**EXERCISE PROMPT:** Could every line of the data be copied out once more, exactly?
:::
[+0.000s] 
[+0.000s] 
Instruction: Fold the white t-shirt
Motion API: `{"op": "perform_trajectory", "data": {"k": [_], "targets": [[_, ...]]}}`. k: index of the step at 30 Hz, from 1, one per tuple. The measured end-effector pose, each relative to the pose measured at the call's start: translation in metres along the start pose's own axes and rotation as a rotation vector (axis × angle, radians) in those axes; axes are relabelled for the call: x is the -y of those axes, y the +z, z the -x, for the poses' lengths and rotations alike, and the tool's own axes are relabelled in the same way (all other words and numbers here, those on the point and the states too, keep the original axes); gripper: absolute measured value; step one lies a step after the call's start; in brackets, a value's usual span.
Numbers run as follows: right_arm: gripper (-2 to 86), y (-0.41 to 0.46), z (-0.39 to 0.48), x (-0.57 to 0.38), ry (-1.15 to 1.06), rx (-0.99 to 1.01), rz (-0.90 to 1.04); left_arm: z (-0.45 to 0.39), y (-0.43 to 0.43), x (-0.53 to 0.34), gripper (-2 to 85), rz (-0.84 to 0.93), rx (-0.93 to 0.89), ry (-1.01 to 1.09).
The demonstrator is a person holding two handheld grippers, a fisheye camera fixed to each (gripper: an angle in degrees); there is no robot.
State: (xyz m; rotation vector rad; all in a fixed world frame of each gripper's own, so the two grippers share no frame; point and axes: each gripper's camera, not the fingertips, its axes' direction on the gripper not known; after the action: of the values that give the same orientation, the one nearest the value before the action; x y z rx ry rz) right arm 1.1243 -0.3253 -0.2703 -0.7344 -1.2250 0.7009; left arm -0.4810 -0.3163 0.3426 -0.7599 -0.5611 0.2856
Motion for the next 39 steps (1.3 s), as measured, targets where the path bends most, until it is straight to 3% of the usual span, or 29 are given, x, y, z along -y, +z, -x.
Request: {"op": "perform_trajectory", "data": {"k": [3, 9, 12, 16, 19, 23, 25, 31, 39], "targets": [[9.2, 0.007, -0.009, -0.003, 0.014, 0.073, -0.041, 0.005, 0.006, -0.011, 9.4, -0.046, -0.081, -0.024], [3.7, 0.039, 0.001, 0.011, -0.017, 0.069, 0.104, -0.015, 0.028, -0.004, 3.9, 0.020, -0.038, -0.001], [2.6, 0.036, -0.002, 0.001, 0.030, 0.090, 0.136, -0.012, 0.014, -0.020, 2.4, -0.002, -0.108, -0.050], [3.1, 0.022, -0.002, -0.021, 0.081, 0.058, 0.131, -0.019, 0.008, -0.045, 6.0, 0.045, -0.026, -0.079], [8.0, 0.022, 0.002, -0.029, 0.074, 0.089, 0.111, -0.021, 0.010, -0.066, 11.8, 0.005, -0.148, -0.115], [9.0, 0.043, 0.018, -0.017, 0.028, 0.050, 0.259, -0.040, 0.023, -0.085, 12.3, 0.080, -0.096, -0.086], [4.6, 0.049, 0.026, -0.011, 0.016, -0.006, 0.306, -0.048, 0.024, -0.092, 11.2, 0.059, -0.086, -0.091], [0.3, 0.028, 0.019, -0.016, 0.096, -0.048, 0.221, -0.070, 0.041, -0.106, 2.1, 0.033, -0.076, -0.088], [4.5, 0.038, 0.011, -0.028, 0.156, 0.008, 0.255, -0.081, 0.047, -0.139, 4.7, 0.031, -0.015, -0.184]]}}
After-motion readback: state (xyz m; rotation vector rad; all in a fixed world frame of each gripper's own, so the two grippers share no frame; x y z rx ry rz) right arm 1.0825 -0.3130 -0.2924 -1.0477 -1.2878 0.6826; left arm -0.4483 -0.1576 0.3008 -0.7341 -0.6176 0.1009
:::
**RESPONSE BELOW:**
[+0.000s] 
[+0.000s] 
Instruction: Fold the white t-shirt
Motion API: `{"op": "perform_trajectory", "data": {"k": [_], "targets": [[_, ...]]}}`. k: index of the step at 30 Hz, from 1, one per tuple. The measured end-effector pose, each relative to the pose measured at the call's start: translation in metres along the start pose's own axes and rotation as a rotation vector (axis × angle, radians) in those axes; axes are relabelled for the call: x is the -y of those axes, y the +z, z the -x, for the poses' lengths and rotations alike, and the tool's own axes are relabelled in the same way (all other words and numbers here, those on the point and the states too, keep the original axes); gripper: absolute measured value; step one lies a step after the call's start; in brackets, a value's usual span.
Numbers run as follows: right_arm: gripper (-2 to 86), y (-0.41 to 0.46), z (-0.39 to 0.48), x (-0.57 to 0.38), ry (-1.15 to 1.06), rx (-0.99 to 1.01), rz (-0.90 to 1.04); left_arm: z (-0.45 to 0.39), y (-0.43 to 0.43), x (-0.53 to 0.34), gripper (-2 to 85), rz (-0.84 to 0.93), rx (-0.93 to 0.89), ry (-1.01 to 1.09).
The demonstrator is a person holding two handheld grippers, a fisheye camera fixed to each (gripper: an angle in degrees); there is no robot.
State: (xyz m; rotation vector rad; all in a fixed world frame of each gripper's own, so the two grippers share no frame; point and axes: each gripper's camera, not the fingertips, its axes' direction on the gripper not known; after the action: of the values that give the same orientation, the one nearest the value before the action; x y z rx ry rz) right arm 1.1243 -0.3253 -0.2703 -0.7344 -1.2250 0.7009; left arm -0.4810 -0.3163 0.3426 -0.7599 -0.5611 0.2856
Motion for the next 39 steps (1.3 s), as measured, targets where the path bends most, until it is straight to 3% of the usual span, or 29 are given, x, y, z along -y, +z, -x.
Request: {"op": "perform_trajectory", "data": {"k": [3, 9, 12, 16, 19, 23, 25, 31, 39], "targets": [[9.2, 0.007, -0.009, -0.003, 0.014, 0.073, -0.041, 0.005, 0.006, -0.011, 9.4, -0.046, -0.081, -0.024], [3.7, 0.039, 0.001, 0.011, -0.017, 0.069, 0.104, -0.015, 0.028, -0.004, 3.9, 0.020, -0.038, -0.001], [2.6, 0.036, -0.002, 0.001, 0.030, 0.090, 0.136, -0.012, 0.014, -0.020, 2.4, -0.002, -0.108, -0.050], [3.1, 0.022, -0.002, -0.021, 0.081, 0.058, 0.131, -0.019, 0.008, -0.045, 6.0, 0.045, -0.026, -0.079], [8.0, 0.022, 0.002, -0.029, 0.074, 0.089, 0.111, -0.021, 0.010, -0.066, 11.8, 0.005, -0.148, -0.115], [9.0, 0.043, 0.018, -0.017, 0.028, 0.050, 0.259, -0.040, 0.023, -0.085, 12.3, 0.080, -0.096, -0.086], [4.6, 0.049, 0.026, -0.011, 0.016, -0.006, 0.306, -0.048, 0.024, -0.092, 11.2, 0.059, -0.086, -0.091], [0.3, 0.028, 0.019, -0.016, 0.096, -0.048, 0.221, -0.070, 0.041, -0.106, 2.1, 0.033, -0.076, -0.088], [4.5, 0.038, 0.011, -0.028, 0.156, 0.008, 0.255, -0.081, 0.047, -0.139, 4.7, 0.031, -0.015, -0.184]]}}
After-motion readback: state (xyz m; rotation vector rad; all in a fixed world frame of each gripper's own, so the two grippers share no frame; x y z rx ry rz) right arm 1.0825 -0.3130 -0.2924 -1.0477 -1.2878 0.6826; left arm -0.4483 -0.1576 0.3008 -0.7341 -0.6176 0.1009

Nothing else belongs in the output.